Climate models project a wide range of future warming following a particular scenario of emissions over coming decades, due to their different sensitivities to climate forcings, and the different rates at which models take up heat into the interior of the ocean [1]. Given that higher rates of warming could be associated with greater adaptation challenges and could increase the risks of impacts that are abrupt or irreversible [2], it is important to determine whether some model projections are more likely than others. Observations of past climate changes provide a means of discriminating between climate models, based on how well they capture the anthropogenic fingerprints of change that have already emerged in observations [3–5].

The extent to which models under-or over-estimate the past response to anthropogenic and natural forcings is closely related to the extent to which they under-or over-estimate the future response to these forcings [6]. Therefore observations of past warming may be used to make estimates of the temperature response to future forcings that, to first order, are not biased by model errors in climate feedbacks or in rates of ocean heat uptake [7, 8]. As the signal of climate change strengthens relative to the noise of natural internal variability, the uncertainties in future warming rates are expected to decrease [5], an expectation borne out by subsequent projections that also include 21st century observations [9, 10].

Recently a new multi-model ensemble of climate models, CMIP5, has become available [11], including simulations of future warming rates following the Representative Concentration Pathways (RCPs) of emissions [12]. While CMIP5 provides the most complete exploration of climate model uncertainty yet undertaken with a new generation of climate models that incorporate more sophisticated treatments of forcings such as anthropogenic aerosols and land use changes, it provides an ensemble of opportunity rather than a systematic exploration of modelling uncertainty [13]. Given that higher rates of warming in the coming decades will potentially pose greater challenges to communities seeking to adapt to future climate change, it is important to evaluate whether the range of warming projected across this new ensemble of opportunity is representative of the likely range of future warming consistent with warming already observed. We assess this using detection and attribution techniques to compare observations and models, thereby investigating whether the CMIP5 ensemble of opportunity provides a realistic exploration of future uncertainty in temperatures and whether future warming rates derived from the CMIP5 ensemble could be biased systematically to give too much or too little warming.

2.1. CMIP5 simulations

2.2. Emulation of future GHG responses

Emulation of a climate model's response to future increasing greenhouse gas concentrations is achieved by scaling the response of the CMIP5 experiment in which CO₂ is increased abruptly to four times pre-industrial concentrations and by assuming that the responses to forcing changes combine linearly [14, 15]. This approach has been validated for various climate quantities at both global [14, 15] and regional [16] scales.
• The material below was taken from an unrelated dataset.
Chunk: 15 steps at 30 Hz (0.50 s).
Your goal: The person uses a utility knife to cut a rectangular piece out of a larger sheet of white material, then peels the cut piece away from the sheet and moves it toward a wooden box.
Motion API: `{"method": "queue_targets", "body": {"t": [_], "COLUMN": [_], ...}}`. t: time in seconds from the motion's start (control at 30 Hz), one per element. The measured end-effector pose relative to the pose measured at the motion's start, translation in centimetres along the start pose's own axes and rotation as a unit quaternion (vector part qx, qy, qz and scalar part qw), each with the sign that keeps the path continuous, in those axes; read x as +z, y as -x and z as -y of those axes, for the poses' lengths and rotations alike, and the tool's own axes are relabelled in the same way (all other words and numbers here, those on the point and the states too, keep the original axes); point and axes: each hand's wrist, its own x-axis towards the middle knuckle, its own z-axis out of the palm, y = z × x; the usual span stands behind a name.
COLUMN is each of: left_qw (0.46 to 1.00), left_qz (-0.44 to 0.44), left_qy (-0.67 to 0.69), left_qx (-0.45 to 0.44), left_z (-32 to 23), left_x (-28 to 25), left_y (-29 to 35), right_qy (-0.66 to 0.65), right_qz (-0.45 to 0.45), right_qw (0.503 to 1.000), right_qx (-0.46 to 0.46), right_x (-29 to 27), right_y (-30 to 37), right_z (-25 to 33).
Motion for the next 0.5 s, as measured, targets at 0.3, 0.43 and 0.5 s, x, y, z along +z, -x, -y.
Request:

An estimate of radiative forcing in climate models is required for the emulation. This is estimated using the method of Forster and Taylor ([17]; denoted FT), using the abrupt 4 × CO₂ experiment to estimate feedback parameters [14]. This method requires climate model results for the scenario of interest. However, forcing for one climate model may be estimated using the forcing derived from another, using a linear scaling factor [14]. This method is applicable if at least one climate model has simulated the scenario of interest. It leads to accurate reproduction of CMIP5 RCP projections of global mean temperature and heat uptake [14].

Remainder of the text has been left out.